Instructions to follow —
Every entry must be copied word for word.

Data for the task —
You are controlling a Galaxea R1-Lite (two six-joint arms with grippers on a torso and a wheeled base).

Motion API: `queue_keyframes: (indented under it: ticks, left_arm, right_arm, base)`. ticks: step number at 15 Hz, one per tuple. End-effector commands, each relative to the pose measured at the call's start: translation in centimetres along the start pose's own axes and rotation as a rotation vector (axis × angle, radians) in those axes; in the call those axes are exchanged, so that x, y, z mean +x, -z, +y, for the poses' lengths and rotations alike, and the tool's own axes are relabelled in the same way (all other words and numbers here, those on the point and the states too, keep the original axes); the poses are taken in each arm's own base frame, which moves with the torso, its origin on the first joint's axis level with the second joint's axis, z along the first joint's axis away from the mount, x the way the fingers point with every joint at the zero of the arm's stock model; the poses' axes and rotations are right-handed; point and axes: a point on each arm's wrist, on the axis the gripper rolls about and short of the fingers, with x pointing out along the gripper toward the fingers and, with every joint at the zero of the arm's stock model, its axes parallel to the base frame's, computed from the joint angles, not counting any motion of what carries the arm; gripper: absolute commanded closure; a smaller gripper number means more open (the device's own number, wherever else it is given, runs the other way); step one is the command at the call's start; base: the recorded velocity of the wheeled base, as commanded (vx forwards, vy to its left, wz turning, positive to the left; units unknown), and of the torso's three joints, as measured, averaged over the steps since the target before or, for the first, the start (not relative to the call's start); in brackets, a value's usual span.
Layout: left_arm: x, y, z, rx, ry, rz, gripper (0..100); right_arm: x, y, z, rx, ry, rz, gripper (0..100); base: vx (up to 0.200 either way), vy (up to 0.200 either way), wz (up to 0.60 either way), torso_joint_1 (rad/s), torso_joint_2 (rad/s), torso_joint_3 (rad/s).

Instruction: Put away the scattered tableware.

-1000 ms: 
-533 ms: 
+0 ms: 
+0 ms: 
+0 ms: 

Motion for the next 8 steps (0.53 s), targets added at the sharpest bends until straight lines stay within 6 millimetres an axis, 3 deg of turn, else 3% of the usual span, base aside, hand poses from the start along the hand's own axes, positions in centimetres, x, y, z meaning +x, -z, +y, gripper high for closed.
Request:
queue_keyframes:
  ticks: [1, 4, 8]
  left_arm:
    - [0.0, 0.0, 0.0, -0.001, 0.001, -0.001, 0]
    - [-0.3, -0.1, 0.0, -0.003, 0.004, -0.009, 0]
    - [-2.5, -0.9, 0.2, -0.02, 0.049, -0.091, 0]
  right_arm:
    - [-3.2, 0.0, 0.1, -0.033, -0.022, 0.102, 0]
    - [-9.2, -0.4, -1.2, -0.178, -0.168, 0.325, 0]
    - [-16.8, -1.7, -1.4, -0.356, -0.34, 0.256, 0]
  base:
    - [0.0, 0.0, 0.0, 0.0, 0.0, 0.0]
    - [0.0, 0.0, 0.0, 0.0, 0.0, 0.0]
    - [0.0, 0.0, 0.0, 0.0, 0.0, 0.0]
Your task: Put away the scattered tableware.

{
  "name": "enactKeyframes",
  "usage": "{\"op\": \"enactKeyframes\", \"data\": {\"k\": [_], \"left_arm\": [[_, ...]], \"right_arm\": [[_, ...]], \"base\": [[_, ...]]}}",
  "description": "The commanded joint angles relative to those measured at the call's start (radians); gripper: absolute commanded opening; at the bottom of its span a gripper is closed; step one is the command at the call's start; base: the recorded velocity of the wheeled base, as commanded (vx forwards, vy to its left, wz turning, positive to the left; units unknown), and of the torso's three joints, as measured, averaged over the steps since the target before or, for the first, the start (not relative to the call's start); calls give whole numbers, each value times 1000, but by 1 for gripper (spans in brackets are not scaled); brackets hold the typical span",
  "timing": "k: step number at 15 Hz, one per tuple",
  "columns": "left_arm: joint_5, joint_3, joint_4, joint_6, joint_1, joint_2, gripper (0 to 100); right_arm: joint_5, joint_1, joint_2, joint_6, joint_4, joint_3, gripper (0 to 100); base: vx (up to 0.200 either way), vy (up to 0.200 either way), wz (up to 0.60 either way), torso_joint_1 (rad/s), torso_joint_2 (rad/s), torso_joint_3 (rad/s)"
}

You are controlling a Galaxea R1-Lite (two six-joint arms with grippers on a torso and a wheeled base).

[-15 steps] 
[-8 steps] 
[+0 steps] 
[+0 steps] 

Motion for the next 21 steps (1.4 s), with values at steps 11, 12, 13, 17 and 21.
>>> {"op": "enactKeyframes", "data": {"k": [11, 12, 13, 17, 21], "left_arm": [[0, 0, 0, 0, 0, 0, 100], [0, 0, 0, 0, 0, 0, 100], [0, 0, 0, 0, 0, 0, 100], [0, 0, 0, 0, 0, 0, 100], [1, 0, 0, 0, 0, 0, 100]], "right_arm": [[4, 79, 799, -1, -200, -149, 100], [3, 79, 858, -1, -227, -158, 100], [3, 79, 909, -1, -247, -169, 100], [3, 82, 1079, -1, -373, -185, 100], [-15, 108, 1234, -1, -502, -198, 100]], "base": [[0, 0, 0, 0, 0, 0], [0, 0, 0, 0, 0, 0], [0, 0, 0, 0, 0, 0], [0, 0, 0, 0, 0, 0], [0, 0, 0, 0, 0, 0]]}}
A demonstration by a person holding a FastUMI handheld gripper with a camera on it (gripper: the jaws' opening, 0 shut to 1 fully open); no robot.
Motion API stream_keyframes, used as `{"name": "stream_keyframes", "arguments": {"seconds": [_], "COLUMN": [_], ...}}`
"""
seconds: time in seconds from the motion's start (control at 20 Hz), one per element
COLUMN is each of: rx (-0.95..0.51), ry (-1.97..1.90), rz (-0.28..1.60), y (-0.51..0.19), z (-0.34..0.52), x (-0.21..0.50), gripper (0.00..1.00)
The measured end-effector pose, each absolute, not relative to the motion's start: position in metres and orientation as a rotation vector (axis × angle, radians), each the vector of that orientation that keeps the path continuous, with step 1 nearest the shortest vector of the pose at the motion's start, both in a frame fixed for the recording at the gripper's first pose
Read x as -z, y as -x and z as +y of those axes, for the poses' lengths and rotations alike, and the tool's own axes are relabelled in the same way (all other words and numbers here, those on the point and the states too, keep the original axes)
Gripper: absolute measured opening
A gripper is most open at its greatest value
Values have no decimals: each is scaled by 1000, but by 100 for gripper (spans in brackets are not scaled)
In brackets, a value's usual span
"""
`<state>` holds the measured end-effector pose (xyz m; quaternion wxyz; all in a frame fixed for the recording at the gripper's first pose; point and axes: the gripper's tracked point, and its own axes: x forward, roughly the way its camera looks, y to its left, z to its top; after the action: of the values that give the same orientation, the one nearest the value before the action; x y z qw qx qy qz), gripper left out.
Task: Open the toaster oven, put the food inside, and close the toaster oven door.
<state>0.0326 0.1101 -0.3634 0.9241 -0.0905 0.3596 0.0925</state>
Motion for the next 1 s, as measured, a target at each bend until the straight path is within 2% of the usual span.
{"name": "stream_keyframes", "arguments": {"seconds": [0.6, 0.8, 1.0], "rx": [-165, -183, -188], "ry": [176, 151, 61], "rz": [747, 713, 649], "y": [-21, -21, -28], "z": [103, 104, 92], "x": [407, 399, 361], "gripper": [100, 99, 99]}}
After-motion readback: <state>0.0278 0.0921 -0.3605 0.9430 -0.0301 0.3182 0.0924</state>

Solution to the problem —
You are controlling a Galaxea R1-Lite (two six-joint arms with grippers on a torso and a wheeled base).

Motion API: `queue_keyframes: (indented under it: ticks, left_arm, right_arm, base)`. ticks: step number at 15 Hz, one per tuple. End-effector commands, each relative to the pose measured at the call's start: translation in centimetres along the start pose's own axes and rotation as a rotation vector (axis × angle, radians) in those axes; in the call those axes are exchanged, so that x, y, z mean +x, -z, +y, for the poses' lengths and rotations alike, and the tool's own axes are relabelled in the same way (all other words and numbers here, those on the point and the states too, keep the original axes); the poses are taken in each arm's own base frame, which moves with the torso, its origin on the first joint's axis level with the second joint's axis, z along the first joint's axis away from the mount, x the way the fingers point with every joint at the zero of the arm's stock model; the poses' axes and rotations are right-handed; point and axes: a point on each arm's wrist, on the axis the gripper rolls about and short of the fingers, with x pointing out along the gripper toward the fingers and, with every joint at the zero of the arm's stock model, its axes parallel to the base frame's, computed from the joint angles, not counting any motion of what carries the arm; gripper: absolute commanded closure; a smaller gripper number means more open (the device's own number, wherever else it is given, runs the other way); step one is the command at the call's start; base: the recorded velocity of the wheeled base, as commanded (vx forwards, vy to its left, wz turning, positive to the left; units unknown), and of the torso's three joints, as measured, averaged over the steps since the target before or, for the first, the start (not relative to the call's start); in brackets, a value's usual span.
Layout: left_arm: x, y, z, rx, ry, rz, gripper (0..100); right_arm: x, y, z, rx, ry, rz, gripper (0..100); base: vx (up to 0.200 either way), vy (up to 0.200 either way), wz (up to 0.60 either way), torso_joint_1 (rad/s), torso_joint_2 (rad/s), torso_joint_3 (rad/s).

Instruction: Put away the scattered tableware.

-1000 ms: 
-533 ms: 
+0 ms: 
+0 ms: 
+0 ms: 

Motion for the next 8 steps (0.53 s), targets added at the sharpest bends until straight lines stay within 6 millimetres an axis, 3 deg of turn, else 3% of the usual span, base aside, hand poses from the start along the hand's own axes, positions in centimetres, x, y, z meaning +x, -z, +y, gripper high for closed.
Request:
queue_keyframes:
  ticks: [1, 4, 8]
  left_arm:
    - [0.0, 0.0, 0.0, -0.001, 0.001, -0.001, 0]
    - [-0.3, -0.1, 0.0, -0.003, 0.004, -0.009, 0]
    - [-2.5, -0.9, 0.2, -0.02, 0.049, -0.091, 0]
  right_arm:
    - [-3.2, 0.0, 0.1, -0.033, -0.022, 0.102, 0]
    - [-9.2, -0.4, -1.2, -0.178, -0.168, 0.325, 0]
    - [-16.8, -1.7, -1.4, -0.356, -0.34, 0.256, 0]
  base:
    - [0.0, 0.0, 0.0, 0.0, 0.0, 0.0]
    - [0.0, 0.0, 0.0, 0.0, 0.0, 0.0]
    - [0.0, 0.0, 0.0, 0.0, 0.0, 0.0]
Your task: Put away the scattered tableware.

{
  "name": "enactKeyframes",
  "usage": "{\"op\": \"enactKeyframes\", \"data\": {\"k\": [_], \"left_arm\": [[_, ...]], \"right_arm\": [[_, ...]], \"base\": [[_, ...]]}}",
  "description": "The commanded joint angles relative to those measured at the call's start (radians); gripper: absolute commanded opening; at the bottom of its span a gripper is closed; step one is the command at the call's start; base: the recorded velocity of the wheeled base, as commanded (vx forwards, vy to its left, wz turning, positive to the left; units unknown), and of the torso's three joints, as measured, averaged over the steps since the target before or, for the first, the start (not relative to the call's start); calls give whole numbers, each value times 1000, but by 1 for gripper (spans in brackets are not scaled); brackets hold the typical span",
  "timing": "k: step number at 15 Hz, one per tuple",
  "columns": "left_arm: joint_5, joint_3, joint_4, joint_6, joint_1, joint_2, gripper (0 to 100); right_arm: joint_5, joint_1, joint_2, joint_6, joint_4, joint_3, gripper (0 to 100); base: vx (up to 0.200 either way), vy (up to 0.200 either way), wz (up to 0.60 either way), torso_joint_1 (rad/s), torso_joint_2 (rad/s), torso_joint_3 (rad/s)"
}

You are controlling a Galaxea R1-Lite (two six-joint arms with grippers on a torso and a wheeled base).

[-15 steps] 
[-8 steps] 
[+0 steps] 
[+0 steps] 

Motion for the next 21 steps (1.4 s), with values at steps 11, 12, 13, 17 and 21.
>>> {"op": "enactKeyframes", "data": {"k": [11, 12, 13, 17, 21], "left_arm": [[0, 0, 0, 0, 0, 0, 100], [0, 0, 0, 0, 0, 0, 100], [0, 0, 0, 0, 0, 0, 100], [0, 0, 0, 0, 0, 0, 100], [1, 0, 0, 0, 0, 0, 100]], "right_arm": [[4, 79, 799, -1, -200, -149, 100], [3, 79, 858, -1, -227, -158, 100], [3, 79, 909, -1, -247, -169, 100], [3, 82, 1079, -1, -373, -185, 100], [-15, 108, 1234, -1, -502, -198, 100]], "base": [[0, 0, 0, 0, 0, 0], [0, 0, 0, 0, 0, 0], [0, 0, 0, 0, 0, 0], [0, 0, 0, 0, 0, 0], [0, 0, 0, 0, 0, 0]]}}
A demonstration by a person holding a FastUMI handheld gripper with a camera on it (gripper: the jaws' opening, 0 shut to 1 fully open); no robot.
Motion API stream_keyframes, used as `{"name": "stream_keyframes", "arguments": {"seconds": [_], "COLUMN": [_], ...}}`
"""
seconds: time in seconds from the motion's start (control at 20 Hz), one per element
COLUMN is each of: rx (-0.95..0.51), ry (-1.97..1.90), rz (-0.28..1.60), y (-0.51..0.19), z (-0.34..0.52), x (-0.21..0.50), gripper (0.00..1.00)
The measured end-effector pose, each absolute, not relative to the motion's start: position in metres and orientation as a rotation vector (axis × angle, radians), each the vector of that orientation that keeps the path continuous, with step 1 nearest the shortest vector of the pose at the motion's start, both in a frame fixed for the recording at the gripper's first pose
Read x as -z, y as -x and z as +y of those axes, for the poses' lengths and rotations alike, and the tool's own axes are relabelled in the same way (all other words and numbers here, those on the point and the states too, keep the original axes)
Gripper: absolute measured opening
A gripper is most open at its greatest value
Values have no decimals: each is scaled by 1000, but by 100 for gripper (spans in brackets are not scaled)
In brackets, a value's usual span
"""
`<state>` holds the measured end-effector pose (xyz m; quaternion wxyz; all in a frame fixed for the recording at the gripper's first pose; point and axes: the gripper's tracked point, and its own axes: x forward, roughly the way its camera looks, y to its left, z to its top; after the action: of the values that give the same orientation, the one nearest the value before the action; x y z qw qx qy qz), gripper left out.
Task: Open the toaster oven, put the food inside, and close the toaster oven door.
<state>0.0326 0.1101 -0.3634 0.9241 -0.0905 0.3596 0.0925</state>
Motion for the next 1 s, as measured, a target at each bend until the straight path is within 2% of the usual span.
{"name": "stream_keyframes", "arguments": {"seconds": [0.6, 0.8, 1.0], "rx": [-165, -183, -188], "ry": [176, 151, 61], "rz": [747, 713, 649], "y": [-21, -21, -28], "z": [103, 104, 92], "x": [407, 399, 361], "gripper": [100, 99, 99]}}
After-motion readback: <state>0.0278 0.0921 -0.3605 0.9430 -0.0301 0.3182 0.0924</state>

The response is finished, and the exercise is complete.